« Rien ne me rebute autant que les vocables de la morale sociale. Déjà le seul mot de « devoir » m'offusque comme le ferait un intrus. Mais les termes de « devoir civique », « solidarité », « humanitarisme », et d'autres de même acabit, me répugnent comme autant d'ordures qu'on me jetterait sur la tête du haut d'une fenêtre. Je me sens offensé à la seule supposition, que d'aventure l'on peut faire, que de pareilles expressions puissent me concerner, et que je puisse leur trouver, je ne dis pas même une certaine valeur, mais seulement un sens quelconque.

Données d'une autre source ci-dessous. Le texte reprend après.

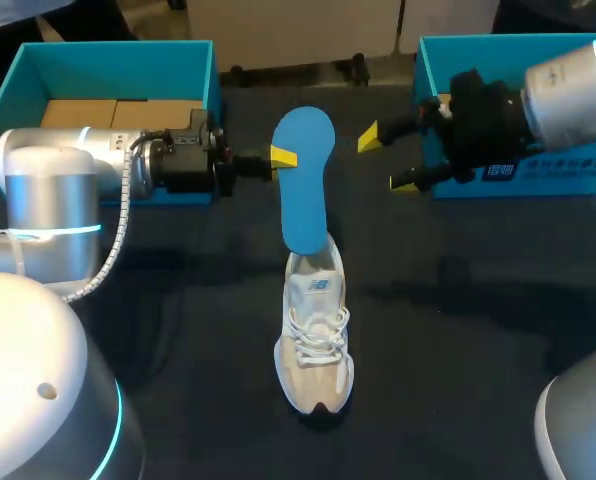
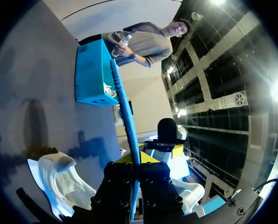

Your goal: Take the shoe out of the shoebox, open the shoe tongue, remove and reinsert the insole, then place the shoe into the shoebox

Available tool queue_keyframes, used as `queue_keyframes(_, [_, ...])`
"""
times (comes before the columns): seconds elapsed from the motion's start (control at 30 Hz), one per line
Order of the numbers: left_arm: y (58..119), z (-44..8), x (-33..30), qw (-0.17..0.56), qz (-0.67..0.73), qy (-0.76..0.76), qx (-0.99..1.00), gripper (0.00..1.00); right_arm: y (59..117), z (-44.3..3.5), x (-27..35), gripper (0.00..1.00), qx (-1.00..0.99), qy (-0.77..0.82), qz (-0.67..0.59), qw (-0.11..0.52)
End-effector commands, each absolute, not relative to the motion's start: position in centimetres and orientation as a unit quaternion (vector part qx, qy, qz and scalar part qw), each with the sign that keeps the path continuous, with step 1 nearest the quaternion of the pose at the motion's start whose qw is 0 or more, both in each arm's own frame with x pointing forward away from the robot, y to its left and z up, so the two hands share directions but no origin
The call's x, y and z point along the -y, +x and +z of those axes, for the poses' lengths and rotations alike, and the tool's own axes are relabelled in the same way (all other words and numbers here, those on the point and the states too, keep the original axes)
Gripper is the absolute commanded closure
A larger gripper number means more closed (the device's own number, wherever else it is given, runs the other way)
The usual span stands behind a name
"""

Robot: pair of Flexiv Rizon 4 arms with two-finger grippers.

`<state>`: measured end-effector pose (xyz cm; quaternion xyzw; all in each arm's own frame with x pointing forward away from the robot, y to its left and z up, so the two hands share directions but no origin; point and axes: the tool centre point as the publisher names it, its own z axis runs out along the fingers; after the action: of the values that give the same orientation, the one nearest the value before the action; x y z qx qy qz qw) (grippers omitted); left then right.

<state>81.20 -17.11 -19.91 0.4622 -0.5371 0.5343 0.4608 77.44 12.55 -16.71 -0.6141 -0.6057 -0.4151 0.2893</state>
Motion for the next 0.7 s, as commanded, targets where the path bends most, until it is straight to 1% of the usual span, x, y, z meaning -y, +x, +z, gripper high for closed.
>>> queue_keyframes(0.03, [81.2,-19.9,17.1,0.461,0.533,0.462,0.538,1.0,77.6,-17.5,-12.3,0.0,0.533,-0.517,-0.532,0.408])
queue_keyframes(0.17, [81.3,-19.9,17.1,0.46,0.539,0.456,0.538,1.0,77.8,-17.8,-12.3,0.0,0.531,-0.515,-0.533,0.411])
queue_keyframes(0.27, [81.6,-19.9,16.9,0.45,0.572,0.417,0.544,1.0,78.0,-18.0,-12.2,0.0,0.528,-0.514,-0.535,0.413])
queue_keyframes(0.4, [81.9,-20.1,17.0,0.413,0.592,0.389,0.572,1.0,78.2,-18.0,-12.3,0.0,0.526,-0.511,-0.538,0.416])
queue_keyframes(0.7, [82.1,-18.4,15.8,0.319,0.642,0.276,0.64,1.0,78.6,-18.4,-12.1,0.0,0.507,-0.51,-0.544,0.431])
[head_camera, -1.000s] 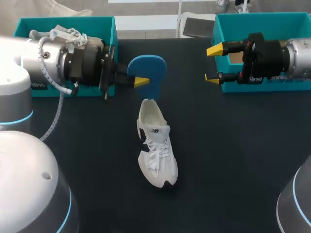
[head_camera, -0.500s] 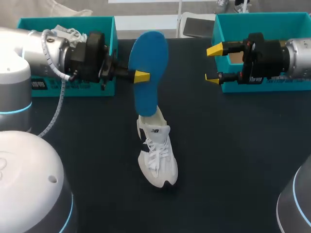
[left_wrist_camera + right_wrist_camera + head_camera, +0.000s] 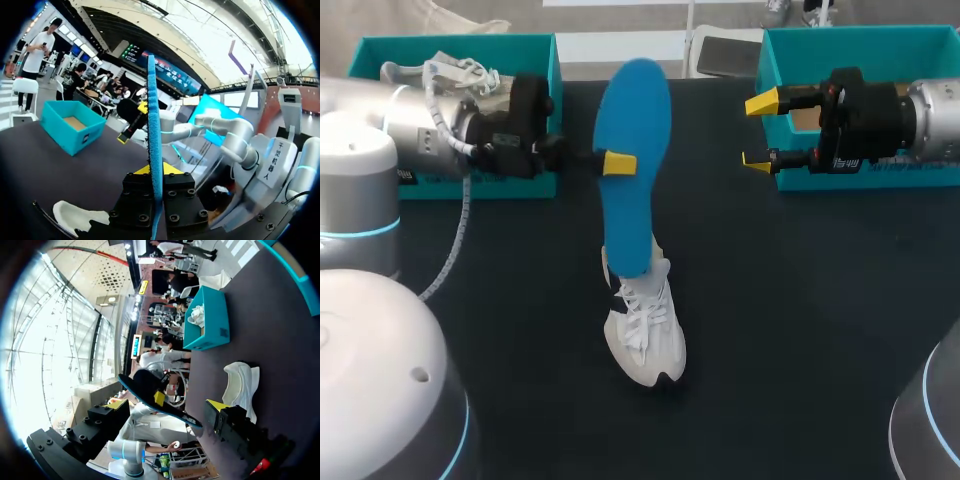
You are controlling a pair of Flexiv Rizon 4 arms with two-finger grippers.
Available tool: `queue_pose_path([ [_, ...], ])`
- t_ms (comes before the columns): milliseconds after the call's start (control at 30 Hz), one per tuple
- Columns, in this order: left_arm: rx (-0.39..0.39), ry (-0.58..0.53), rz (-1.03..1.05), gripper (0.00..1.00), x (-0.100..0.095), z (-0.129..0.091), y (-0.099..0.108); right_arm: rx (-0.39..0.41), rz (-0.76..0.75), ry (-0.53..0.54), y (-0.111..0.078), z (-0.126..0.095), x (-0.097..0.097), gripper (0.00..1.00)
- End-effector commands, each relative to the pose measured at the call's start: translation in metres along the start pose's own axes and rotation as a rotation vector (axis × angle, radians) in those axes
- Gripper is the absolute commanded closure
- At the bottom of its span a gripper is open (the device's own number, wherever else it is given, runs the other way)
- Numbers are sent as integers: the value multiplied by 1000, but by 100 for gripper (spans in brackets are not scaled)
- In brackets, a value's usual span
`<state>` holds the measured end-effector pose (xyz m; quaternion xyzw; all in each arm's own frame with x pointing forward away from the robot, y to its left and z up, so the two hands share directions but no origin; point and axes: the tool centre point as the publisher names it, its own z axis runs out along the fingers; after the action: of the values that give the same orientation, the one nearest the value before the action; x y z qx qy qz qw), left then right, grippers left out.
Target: Take the shoe out of the shoebox, open the shoe tongue, remove and reinsert the insole, then place the shoe into the shoebox
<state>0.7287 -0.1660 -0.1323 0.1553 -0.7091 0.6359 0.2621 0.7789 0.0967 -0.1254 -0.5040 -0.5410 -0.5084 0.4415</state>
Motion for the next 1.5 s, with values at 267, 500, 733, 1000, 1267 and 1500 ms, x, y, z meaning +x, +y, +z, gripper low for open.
queue_pose_path([
  [267,155,225,-655,100,-19,5,4,-1,1,-3,-1,1,0,0],
  [500,155,225,-655,100,-19,5,4,-1,1,-3,-1,1,0,0],
  [733,155,225,-655,100,-19,5,4,-1,1,-3,-1,1,0,0],
  [1000,196,88,-847,100,-40,3,-6,-16,8,-80,-7,5,0,0],
  [1267,189,73,-933,100,-45,9,-9,-68,-57,-398,-24,18,18,0],
  [1500,157,56,-939,100,-48,12,-7,-41,-73,-856,-33,39,35,0],
])
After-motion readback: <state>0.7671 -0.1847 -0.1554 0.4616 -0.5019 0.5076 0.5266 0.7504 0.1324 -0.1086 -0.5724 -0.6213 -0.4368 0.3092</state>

J'ai vu tout à l'heure, dans la vitrine d'un magasin de jouets, des objets qui représentent exactement ce que ces expressions signifient pour moi. J'ai vu, sur de fausses assiettes, de faux aliments pour dînette de poupées. A l'homme qui existe tel qu'il est, sensuel, égoïste et vaniteux, aimant les autres parce qu'ils ont le don de la parole, et les détestant aussi, parce qu'ils ont le don de la vie – à quoi bon proposer à cet homme-là de jouer à la poupée avec des mots sans rime ni raison ?
Le gouvernement des hommes repose sur deux principes : réprimer et tromper. L'ennui, avec ces mots clinquants, c'est qu'ils ne parviennent ni à réprimer ni à tromper. Ils saoulent, tout au plus, mais c'est là tout autre chose.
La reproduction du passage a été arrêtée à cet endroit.